Start of SOURCE MATERIAL

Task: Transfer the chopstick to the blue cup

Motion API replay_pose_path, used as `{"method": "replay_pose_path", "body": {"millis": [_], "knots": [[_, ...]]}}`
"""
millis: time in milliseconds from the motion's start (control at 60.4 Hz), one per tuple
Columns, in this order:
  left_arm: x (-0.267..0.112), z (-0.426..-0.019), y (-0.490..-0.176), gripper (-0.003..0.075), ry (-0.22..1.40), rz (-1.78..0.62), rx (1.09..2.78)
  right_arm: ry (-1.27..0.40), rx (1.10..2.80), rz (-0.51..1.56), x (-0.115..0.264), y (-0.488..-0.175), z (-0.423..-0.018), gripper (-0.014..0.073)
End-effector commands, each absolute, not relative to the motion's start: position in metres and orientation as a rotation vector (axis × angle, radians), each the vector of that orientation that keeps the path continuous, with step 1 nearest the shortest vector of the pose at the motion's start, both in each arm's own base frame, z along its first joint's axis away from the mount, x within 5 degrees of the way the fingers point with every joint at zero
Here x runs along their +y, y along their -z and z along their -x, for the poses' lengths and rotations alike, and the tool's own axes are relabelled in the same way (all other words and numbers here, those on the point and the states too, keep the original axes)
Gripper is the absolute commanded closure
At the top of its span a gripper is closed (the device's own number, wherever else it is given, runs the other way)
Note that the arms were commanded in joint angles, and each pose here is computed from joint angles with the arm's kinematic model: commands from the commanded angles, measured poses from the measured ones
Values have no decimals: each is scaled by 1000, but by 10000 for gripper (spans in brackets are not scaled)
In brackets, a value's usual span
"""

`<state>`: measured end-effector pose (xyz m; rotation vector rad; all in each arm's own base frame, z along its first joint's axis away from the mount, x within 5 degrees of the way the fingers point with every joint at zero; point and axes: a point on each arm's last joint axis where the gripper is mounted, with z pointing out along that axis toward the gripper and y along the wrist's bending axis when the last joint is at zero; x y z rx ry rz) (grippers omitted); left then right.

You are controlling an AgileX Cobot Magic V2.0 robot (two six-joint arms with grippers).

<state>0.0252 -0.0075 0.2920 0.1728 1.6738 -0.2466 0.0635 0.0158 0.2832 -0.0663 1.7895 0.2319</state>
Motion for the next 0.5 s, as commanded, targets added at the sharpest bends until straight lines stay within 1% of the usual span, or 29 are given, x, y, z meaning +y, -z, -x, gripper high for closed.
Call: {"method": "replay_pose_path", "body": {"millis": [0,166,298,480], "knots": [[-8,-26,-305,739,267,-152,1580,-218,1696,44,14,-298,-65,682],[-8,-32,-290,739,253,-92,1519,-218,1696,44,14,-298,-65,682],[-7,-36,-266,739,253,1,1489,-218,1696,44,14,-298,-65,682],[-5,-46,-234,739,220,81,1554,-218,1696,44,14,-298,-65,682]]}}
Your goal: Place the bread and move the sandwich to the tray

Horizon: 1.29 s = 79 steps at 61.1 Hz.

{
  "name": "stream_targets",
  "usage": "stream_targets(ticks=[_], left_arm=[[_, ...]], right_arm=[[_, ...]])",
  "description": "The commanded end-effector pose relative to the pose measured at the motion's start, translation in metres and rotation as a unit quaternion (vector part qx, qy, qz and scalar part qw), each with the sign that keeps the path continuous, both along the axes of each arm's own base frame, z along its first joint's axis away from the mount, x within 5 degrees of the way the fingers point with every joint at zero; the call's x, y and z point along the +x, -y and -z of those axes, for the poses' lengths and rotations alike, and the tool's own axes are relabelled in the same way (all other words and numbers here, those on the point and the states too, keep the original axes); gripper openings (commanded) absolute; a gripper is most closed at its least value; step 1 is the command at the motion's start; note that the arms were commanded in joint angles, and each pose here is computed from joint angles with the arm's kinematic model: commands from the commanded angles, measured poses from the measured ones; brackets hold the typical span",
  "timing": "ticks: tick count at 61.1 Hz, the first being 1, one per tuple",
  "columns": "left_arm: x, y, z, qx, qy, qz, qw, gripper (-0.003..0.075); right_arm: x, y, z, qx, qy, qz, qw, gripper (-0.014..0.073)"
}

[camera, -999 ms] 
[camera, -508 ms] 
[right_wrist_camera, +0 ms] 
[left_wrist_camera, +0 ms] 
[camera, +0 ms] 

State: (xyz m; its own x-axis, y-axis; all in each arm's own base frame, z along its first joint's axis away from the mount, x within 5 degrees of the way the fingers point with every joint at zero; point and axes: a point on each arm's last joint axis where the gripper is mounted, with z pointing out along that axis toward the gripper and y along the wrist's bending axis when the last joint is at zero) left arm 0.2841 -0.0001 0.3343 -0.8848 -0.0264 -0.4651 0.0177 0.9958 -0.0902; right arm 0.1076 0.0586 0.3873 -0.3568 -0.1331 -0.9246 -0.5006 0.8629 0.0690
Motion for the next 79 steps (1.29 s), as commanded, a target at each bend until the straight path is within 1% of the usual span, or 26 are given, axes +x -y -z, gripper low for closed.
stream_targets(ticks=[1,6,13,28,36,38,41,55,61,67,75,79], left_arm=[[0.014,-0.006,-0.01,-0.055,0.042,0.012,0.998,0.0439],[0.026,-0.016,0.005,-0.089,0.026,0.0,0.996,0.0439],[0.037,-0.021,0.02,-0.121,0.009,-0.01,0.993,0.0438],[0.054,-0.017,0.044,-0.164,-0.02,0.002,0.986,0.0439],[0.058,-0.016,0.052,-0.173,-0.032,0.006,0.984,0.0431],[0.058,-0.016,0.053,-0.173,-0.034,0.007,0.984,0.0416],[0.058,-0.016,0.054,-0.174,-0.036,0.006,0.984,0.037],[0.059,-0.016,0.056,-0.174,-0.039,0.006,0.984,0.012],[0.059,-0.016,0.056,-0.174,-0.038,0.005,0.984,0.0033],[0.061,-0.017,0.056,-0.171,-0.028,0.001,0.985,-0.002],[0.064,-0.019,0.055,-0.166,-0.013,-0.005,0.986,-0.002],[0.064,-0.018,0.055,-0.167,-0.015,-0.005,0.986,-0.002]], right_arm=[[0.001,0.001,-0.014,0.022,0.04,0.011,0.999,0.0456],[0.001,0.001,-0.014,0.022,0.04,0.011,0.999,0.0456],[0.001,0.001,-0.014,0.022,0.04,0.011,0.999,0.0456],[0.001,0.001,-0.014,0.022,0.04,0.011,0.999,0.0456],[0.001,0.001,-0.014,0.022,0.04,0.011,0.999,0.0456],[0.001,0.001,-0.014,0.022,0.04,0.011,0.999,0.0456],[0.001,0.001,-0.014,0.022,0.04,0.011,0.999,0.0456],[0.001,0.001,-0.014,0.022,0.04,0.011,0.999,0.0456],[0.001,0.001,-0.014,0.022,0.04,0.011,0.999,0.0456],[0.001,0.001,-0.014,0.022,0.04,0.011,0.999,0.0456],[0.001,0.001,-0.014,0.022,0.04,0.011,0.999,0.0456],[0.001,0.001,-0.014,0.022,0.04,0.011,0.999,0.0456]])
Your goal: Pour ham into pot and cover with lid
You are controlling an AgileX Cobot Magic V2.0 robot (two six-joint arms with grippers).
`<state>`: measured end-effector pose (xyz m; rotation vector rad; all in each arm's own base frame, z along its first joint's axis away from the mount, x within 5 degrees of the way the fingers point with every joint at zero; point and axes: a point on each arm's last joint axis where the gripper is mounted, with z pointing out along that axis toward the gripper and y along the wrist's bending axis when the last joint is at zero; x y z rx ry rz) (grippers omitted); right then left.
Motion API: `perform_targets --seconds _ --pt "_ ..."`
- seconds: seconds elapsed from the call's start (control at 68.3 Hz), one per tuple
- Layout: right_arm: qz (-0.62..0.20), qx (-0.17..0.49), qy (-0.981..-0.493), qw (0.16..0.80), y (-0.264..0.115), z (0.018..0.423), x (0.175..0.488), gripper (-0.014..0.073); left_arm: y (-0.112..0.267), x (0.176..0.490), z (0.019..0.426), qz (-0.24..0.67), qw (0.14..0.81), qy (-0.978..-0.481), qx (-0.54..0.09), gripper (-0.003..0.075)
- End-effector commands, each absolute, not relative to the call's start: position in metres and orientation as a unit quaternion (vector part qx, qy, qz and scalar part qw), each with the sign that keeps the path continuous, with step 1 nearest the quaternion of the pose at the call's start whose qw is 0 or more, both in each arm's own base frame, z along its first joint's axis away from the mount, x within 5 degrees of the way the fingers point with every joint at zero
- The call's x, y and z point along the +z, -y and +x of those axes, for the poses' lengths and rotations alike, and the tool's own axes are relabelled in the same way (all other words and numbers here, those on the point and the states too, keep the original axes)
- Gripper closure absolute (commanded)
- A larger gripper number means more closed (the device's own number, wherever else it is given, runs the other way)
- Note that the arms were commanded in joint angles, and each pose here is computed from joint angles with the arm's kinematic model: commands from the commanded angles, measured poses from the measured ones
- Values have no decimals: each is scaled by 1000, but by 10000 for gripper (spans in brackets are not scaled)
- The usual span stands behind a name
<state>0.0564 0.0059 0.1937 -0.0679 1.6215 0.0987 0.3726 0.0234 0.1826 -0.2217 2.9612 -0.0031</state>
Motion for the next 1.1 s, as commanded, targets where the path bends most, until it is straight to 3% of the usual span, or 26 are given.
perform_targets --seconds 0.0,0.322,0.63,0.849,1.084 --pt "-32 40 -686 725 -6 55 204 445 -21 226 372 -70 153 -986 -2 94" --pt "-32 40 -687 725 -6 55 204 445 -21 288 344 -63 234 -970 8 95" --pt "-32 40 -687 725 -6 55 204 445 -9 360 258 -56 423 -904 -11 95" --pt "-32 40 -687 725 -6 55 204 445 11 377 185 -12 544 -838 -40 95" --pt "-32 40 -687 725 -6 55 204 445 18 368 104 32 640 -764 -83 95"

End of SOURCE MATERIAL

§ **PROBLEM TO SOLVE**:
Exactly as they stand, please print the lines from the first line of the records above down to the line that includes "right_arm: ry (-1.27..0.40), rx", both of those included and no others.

§ **SOLVED PROBLEM**:
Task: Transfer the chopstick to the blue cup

Motion API replay_pose_path, used as `{"method": "replay_pose_path", "body": {"millis": [_], "knots": [[_, ...]]}}`
"""
millis: time in milliseconds from the motion's start (control at 60.4 Hz), one per tuple
Columns, in this order:
  left_arm: x (-0.267..0.112), z (-0.426..-0.019), y (-0.490..-0.176), gripper (-0.003..0.075), ry (-0.22..1.40), rz (-1.78..0.62), rx (1.09..2.78)
  right_arm: ry (-1.27..0.40), rx (1.10..2.80), rz (-0.51..1.56), x (-0.115..0.264), y (-0.488..-0.175), z (-0.423..-0.018), gripper (-0.014..0.073)

This exercise requires nothing further.